■ **PROBLEM REQUIREMENTS**
Write out the full listing exactly.

■ **DATASET SECTION**
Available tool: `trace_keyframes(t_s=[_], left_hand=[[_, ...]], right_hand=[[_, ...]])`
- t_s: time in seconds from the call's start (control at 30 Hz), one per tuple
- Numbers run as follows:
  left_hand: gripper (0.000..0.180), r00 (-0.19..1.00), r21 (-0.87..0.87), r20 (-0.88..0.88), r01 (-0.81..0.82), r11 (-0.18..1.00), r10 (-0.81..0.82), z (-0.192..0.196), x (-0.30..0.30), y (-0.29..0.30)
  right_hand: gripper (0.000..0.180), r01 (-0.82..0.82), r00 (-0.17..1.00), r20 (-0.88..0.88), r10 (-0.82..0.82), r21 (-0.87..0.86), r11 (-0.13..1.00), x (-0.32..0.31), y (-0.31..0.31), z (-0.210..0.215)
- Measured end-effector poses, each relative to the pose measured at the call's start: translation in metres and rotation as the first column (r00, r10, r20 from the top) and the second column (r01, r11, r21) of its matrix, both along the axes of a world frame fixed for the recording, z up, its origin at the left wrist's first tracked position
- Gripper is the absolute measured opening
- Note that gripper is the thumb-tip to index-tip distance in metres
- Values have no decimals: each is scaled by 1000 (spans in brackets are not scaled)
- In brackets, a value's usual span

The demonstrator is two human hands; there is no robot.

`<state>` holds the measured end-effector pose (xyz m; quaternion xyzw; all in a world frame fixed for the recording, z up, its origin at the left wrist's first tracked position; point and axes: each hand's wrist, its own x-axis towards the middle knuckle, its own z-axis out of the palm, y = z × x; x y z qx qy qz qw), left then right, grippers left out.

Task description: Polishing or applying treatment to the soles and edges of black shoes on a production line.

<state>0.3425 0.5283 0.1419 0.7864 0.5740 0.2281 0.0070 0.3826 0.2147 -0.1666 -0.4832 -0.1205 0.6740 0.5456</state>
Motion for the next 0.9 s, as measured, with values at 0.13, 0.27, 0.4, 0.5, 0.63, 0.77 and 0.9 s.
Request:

■ **EXERCISE ANSWER**
Available tool: `trace_keyframes(t_s=[_], left_hand=[[_, ...]], right_hand=[[_, ...]])`
- t_s: time in seconds from the call's start (control at 30 Hz), one per tuple
- Numbers run as follows:
  left_hand: gripper (0.000..0.180), r00 (-0.19..1.00), r21 (-0.87..0.87), r20 (-0.88..0.88), r01 (-0.81..0.82), r11 (-0.18..1.00), r10 (-0.81..0.82), z (-0.192..0.196), x (-0.30..0.30), y (-0.29..0.30)
  right_hand: gripper (0.000..0.180), r01 (-0.82..0.82), r00 (-0.17..1.00), r20 (-0.88..0.88), r10 (-0.82..0.82), r21 (-0.87..0.86), r11 (-0.13..1.00), x (-0.32..0.31), y (-0.31..0.31), z (-0.210..0.215)
- Measured end-effector poses, each relative to the pose measured at the call's start: translation in metres and rotation as the first column (r00, r10, r20 from the top) and the second column (r01, r11, r21) of its matrix, both along the axes of a world frame fixed for the recording, z up, its origin at the left wrist's first tracked position
- Gripper is the absolute measured opening
- Note that gripper is the thumb-tip to index-tip distance in metres
- Values have no decimals: each is scaled by 1000 (spans in brackets are not scaled)
- In brackets, a value's usual span

The demonstrator is two human hands; there is no robot.

`<state>` holds the measured end-effector pose (xyz m; quaternion xyzw; all in a world frame fixed for the recording, z up, its origin at the left wrist's first tracked position; point and axes: each hand's wrist, its own x-axis towards the middle knuckle, its own z-axis out of the palm, y = z × x; x y z qx qy qz qw), left then right, grippers left out.

Task description: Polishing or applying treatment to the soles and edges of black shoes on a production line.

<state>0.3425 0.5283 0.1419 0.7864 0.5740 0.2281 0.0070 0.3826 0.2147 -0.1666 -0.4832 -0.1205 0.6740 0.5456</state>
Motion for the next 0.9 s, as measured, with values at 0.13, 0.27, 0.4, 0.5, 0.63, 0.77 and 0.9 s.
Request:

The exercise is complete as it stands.